Advertisement

firehouse pizza banner

Cheryl Hughes: My Career As A Woman

The Hole In The Sidewalk -  In September, my sister, Marsha, directed my attention to the following:

Autobiography In Five Short Chapters, By Portia Nelson, 1980

1)  I walk down the street.

There is a deep hole in the sidewalk.

I fall in.

I am lost…I am hopeless.

It isn’t my fault.

It takes forever to find a way out.

2)   I walk down the same street.

There is a deep hole in the sidewalk.

I pretend I don’t see it.

I fall in again.

I can’t believe I am in the same place.

But, it isn’t my fault.

It still takes a long time to get out.


3)     I walk down the same street.

There is a deep hole in the sidewalk.

I see it is there.

I still fall in…it’s a habit.

My eyes are open.

I know where I am.

It is my fault.

I get out immediately.

4)      I walk down the same street.

There is a deep hole in the sidewalk.

I walk around it.

5)        I walk down another street.

Regret is my hole in the sidewalk.  Regret, the rear view mirror of life, has kept me stuck for days, years, decades.  My biggest regret has been, and always will be, my mother’s regret.  For those of you who don’t know my background, my parents were divorced when I was young.  My father was granted custody of the four daughters (I was number 3), and we didn’t see our mother or grandmother again until sixteen years later.  By the time we located our mother, she had been married six times, become an alcoholic, and was involved in various illegal activities.  The four of us tried to build a relationship with her, but it never seemed to happen.  I always thought it ironic that she died sixteen years after we found her.
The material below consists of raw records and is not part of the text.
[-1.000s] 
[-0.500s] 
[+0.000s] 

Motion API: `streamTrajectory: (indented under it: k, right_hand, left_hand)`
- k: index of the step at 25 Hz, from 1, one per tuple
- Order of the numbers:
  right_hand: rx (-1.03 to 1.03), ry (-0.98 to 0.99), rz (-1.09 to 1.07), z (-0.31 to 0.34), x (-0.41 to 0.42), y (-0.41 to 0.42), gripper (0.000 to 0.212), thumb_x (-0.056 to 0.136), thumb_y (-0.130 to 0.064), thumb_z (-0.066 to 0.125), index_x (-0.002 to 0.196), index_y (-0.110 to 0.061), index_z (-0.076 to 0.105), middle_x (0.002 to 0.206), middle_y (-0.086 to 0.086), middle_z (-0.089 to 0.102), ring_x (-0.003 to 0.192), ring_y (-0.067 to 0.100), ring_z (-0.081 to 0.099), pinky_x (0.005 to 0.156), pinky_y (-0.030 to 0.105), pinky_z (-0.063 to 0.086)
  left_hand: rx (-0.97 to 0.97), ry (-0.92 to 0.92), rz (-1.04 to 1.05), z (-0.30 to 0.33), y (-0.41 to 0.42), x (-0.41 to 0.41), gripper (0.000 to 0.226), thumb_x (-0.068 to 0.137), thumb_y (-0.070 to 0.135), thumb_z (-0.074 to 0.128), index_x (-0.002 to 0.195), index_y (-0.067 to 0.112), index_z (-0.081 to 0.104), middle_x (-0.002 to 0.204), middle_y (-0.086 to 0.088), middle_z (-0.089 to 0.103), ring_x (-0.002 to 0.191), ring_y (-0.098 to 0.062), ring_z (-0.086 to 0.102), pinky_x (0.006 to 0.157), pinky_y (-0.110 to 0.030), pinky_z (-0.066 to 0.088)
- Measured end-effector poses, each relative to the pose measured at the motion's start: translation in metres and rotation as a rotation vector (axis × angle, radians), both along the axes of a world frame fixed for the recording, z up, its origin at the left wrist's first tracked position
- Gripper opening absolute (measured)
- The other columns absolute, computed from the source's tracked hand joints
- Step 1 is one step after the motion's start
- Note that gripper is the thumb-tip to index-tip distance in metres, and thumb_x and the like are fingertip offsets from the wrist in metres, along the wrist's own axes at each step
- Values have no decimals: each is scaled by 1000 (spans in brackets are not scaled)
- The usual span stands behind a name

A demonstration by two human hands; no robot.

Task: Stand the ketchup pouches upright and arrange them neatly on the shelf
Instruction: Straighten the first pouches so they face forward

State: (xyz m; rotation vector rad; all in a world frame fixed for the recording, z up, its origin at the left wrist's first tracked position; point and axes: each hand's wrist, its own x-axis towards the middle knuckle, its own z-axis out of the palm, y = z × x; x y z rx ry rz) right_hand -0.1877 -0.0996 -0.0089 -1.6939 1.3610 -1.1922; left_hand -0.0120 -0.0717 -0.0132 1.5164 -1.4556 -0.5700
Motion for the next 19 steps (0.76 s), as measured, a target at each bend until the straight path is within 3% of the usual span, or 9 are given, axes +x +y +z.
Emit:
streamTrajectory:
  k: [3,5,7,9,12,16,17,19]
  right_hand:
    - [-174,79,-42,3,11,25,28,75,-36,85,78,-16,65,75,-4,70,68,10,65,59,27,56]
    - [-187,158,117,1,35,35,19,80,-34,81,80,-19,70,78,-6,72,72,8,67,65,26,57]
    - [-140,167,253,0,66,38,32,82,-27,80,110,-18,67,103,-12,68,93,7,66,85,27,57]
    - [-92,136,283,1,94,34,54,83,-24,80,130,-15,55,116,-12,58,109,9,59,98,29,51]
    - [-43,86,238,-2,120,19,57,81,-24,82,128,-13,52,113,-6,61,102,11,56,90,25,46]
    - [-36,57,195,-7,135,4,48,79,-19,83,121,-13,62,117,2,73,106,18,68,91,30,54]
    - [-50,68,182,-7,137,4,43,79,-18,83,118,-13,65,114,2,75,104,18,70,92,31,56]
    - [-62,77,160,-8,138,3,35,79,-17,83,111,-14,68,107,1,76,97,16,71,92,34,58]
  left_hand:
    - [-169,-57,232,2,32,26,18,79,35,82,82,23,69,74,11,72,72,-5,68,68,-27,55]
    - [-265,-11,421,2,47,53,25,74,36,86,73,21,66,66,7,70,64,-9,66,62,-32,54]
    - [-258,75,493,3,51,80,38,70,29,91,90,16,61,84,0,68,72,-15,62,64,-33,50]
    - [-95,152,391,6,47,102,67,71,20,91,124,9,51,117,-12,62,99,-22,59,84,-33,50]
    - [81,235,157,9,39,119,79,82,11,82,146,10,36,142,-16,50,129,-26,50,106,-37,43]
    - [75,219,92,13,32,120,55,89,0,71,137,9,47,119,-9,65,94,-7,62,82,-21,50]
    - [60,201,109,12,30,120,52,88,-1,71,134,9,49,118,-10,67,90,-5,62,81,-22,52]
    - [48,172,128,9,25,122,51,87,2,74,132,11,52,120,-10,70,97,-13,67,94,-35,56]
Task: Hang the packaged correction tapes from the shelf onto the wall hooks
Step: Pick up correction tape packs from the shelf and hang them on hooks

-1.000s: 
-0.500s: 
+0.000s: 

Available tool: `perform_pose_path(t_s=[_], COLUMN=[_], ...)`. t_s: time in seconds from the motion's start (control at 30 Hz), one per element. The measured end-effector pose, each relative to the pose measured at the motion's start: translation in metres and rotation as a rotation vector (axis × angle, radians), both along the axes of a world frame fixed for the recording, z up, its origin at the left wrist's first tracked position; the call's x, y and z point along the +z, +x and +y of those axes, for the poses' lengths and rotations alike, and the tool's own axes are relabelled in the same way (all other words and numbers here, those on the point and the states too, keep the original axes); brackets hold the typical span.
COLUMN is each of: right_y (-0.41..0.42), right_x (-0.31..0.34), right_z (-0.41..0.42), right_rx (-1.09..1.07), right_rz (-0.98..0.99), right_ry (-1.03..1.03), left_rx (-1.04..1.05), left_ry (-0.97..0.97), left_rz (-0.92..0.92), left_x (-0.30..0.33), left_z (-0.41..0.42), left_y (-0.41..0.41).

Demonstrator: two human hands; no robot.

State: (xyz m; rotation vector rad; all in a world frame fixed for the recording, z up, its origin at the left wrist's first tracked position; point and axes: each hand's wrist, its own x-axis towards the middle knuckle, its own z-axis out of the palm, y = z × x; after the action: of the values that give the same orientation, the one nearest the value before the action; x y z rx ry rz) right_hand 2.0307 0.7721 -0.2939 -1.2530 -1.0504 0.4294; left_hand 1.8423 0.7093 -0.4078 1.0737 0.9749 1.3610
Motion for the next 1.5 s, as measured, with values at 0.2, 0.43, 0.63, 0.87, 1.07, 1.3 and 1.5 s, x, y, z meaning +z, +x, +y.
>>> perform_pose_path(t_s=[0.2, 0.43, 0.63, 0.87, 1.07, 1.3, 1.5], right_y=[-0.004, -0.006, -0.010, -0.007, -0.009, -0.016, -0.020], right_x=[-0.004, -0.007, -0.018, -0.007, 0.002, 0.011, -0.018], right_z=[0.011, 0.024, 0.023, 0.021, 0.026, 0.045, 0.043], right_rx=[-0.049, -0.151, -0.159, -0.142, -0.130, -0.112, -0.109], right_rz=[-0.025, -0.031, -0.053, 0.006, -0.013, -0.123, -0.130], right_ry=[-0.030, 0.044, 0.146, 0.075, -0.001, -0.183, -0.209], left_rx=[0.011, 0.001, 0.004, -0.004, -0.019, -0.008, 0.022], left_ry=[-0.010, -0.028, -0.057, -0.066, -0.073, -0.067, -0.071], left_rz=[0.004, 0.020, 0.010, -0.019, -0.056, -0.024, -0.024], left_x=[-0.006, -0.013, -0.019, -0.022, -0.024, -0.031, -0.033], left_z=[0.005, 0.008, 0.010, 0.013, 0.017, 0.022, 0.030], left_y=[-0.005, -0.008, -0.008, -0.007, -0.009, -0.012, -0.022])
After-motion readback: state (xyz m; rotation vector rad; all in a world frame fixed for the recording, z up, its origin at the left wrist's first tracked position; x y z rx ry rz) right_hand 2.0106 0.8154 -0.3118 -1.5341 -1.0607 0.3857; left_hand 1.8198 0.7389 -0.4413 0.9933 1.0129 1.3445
After her death, I came upon a religious tract, that had Jefferson County Jail stamped on the front cover, in her personal papers.  I turned it over and found the words Let the children down…Let the children down…Let the children down…written over and over in an ever-widening circle.  I had located my mother’s hole in the sidewalk, the one she had fallen into, but never climbed out of.

Four years later, after the birth of my first child, I would follow my mother into the very same hole.  I can’t give you a reasonable explanation as to why I fell into the same hole.  I can offer excuses and make justifications, but they really don’t add up to legitimate reasons.  I do remember the day I climbed out.  It was just a few years ago, I’m ashamed to say.  I was packing my things for my move from Texas back to Kentucky.  My youngest daughter, Nikki, looked me in the eye and said, “You know, Mom, you’re going to have to reach the place in your life where you stop being the victim.”  It was a two-by-four to the face.  It was also a ladder leading up and out of the hole in the sidewalk.

There are still days when I walk to the edge of the hole and stare over into the abyss, but so far, I haven’t fallen in.  I’m hoping by the end of my life, I will have become wise enough to walk down another street.